All of the data needs to be reproduced with no alterations.

————

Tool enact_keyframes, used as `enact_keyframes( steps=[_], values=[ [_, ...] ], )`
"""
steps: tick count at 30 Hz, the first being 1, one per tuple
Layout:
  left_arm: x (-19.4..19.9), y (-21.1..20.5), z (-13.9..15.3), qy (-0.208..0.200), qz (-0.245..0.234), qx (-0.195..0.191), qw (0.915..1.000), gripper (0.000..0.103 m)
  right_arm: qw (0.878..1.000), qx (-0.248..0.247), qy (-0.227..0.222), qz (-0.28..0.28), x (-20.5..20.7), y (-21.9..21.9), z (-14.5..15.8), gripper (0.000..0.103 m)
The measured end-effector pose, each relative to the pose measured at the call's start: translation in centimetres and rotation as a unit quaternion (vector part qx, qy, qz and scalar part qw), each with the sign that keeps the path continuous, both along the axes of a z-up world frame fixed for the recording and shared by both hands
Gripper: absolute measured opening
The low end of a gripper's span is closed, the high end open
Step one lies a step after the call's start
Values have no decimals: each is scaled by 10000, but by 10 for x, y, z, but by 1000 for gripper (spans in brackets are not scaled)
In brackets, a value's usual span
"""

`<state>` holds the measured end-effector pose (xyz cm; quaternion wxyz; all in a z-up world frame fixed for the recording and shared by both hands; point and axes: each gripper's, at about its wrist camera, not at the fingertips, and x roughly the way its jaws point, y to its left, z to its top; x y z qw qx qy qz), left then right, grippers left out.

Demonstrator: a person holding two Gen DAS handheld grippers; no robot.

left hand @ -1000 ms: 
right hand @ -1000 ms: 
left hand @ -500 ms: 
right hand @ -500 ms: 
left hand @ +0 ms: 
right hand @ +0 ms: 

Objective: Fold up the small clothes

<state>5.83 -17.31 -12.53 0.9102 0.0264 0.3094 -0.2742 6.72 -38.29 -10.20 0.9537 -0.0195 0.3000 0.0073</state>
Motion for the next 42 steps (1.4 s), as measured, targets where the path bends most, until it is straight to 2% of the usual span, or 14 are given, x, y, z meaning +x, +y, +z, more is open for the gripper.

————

OUTPUT OF THE TASK:
Tool enact_keyframes, used as `enact_keyframes( steps=[_], values=[ [_, ...] ], )`
"""
steps: tick count at 30 Hz, the first being 1, one per tuple
Layout:
  left_arm: x (-19.4..19.9), y (-21.1..20.5), z (-13.9..15.3), qy (-0.208..0.200), qz (-0.245..0.234), qx (-0.195..0.191), qw (0.915..1.000), gripper (0.000..0.103 m)
  right_arm: qw (0.878..1.000), qx (-0.248..0.247), qy (-0.227..0.222), qz (-0.28..0.28), x (-20.5..20.7), y (-21.9..21.9), z (-14.5..15.8), gripper (0.000..0.103 m)
The measured end-effector pose, each relative to the pose measured at the call's start: translation in centimetres and rotation as a unit quaternion (vector part qx, qy, qz and scalar part qw), each with the sign that keeps the path continuous, both along the axes of a z-up world frame fixed for the recording and shared by both hands
Gripper: absolute measured opening
The low end of a gripper's span is closed, the high end open
Step one lies a step after the call's start
Values have no decimals: each is scaled by 10000, but by 10 for x, y, z, but by 1000 for gripper (spans in brackets are not scaled)
In brackets, a value's usual span
"""

`<state>` holds the measured end-effector pose (xyz cm; quaternion wxyz; all in a z-up world frame fixed for the recording and shared by both hands; point and axes: each gripper's, at about its wrist camera, not at the fingertips, and x roughly the way its jaws point, y to its left, z to its top; x y z qw qx qy qz), left then right, grippers left out.

Demonstrator: a person holding two Gen DAS handheld grippers; no robot.

left hand @ -1000 ms: 
right hand @ -1000 ms: 
left hand @ -500 ms: 
right hand @ -500 ms: 
left hand @ +0 ms: 
right hand @ +0 ms: 

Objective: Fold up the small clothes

<state>5.83 -17.31 -12.53 0.9102 0.0264 0.3094 -0.2742 6.72 -38.29 -10.20 0.9537 -0.0195 0.3000 0.0073</state>
Motion for the next 42 steps (1.4 s), as measured, targets where the path bends most, until it is straight to 2% of the usual span, or 14 are given, x, y, z meaning +x, +y, +z, more is open for the gripper.

Work on this exercise has been completed.